Greetings INPM community! I am a registered clinical counsellor practicing counselling and psychotherapy in the bucolic community of Langley, British Columbia, Canada. I completed a Master of Arts in Counselling Psychology in 1994, and I am near to completing a doctorate in Counselling and Clinical Psychology. In my counselling therapy practice I work with a wide range of counselling and mental health needs both for couples and individuals on contract to Employee Assistance Programs, WorkSafe BC and health insurers, as well as private paying clients and churches.
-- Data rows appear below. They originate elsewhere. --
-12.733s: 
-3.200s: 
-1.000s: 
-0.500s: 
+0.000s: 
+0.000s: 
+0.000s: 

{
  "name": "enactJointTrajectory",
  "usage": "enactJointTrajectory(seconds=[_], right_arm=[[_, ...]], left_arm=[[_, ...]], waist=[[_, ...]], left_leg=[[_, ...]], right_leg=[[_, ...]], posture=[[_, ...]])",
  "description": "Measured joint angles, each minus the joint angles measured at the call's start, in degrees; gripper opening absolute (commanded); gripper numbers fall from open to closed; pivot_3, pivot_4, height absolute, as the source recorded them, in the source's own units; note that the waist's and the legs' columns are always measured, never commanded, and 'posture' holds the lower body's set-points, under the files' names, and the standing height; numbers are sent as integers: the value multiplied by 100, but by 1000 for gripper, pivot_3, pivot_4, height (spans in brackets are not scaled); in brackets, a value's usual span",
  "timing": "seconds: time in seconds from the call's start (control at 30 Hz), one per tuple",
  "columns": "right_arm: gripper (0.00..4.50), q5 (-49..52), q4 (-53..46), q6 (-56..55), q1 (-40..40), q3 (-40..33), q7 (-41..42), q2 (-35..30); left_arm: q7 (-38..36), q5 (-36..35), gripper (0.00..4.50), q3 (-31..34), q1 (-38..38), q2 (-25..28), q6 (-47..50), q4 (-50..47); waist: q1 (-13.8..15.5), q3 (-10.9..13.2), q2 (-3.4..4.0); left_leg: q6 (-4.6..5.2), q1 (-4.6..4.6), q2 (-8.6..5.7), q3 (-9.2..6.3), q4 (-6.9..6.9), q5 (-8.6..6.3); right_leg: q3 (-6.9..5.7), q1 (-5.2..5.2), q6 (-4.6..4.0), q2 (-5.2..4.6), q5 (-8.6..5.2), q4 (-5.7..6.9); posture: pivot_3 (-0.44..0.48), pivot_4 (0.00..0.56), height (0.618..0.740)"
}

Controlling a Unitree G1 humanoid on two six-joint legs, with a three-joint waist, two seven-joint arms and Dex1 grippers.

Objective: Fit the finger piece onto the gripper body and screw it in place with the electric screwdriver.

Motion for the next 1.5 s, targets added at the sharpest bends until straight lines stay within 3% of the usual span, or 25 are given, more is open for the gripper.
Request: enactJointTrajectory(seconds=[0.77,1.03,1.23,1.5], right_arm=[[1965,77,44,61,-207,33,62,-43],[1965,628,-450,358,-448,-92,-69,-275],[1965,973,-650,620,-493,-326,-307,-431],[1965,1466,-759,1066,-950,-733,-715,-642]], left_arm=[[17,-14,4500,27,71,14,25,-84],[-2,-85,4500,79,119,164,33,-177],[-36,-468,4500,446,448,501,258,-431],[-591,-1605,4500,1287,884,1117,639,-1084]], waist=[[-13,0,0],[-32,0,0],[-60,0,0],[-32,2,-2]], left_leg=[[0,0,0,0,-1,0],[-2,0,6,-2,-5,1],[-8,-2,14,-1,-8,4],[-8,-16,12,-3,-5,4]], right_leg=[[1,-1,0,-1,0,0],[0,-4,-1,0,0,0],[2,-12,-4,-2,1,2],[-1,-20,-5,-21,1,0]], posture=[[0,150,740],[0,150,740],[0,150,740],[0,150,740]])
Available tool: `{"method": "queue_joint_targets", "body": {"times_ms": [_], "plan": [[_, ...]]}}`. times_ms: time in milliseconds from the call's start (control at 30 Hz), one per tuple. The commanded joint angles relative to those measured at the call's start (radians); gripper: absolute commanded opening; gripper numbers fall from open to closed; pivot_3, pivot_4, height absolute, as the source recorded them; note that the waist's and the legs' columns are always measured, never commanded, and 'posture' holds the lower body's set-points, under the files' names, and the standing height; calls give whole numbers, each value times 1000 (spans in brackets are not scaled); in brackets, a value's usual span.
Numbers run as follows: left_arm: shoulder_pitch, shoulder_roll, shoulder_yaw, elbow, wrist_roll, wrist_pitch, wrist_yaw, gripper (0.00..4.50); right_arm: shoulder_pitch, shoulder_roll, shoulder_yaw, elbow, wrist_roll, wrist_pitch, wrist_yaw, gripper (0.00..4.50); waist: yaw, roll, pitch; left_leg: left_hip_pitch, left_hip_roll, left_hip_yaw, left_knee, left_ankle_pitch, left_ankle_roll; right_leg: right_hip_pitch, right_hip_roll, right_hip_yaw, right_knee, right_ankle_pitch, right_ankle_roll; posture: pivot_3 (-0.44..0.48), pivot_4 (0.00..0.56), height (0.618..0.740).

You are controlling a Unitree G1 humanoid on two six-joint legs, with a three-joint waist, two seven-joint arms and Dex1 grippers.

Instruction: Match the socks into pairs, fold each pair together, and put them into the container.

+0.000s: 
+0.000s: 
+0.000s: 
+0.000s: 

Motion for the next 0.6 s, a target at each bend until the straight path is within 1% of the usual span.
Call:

For 30 years I worked in community-based family and criminal justice until my retirement in 2008. My wife, who is also a therapist, and I commenced our private practice in 1992. In the context of organizational development work I facilitated workshops in corporate envisioning and developing mission statements, conducted numerous staff wellness seminars, taught ethical decision-making and workplace change processes, provided professional coaching for managemers, intervened as a mediator for workplace conflict resolution, and facilitated numerous debriefings of critical incidents and traumatic events in the work place. I have also done a great deal of mediation in the context of marital separation and divorce. A current focus of treatment and research is first responder trauma and resilience.
I honestly do not recall for how long I have been a member of INPM, but it is certainly more than a decade. My wife and I have attended a few conferences and private workshops led by Drs. Paul and Lilian Wong. I was initially attracted to INPM because of my longstanding appreciation of Victor Frankl’s work, initially kindled when I first entered graduate school, now many decades ago. I am spiritually attuned and my faith practice in the Christian tradition finds companionability with Frankl’s teachings on suffering, accountability, purpose, and meaning. Of course, my therapeutic training has been influenced by numerous practitioners over time: Carl Rogers, Alfred Adler, Milton Erickson, Virginia Satir, and so forth. Aiding clients in the creation of meaning is a core component of the work I do. While I do not expressly label myself an existential psychotherapist or logotherapist, my work with clients frequently addresses existential and meaning focused issues within a brief, solution-focused and client-centered mode of treatment. My work is informed by training in family systems theory, cognitive-behavioral theory, and trauma management orientations.
INPM therefore provides me with a community, a meaning focused context, and a reference point for the deeper issues that frequently arise in the counselling relationships I engage in.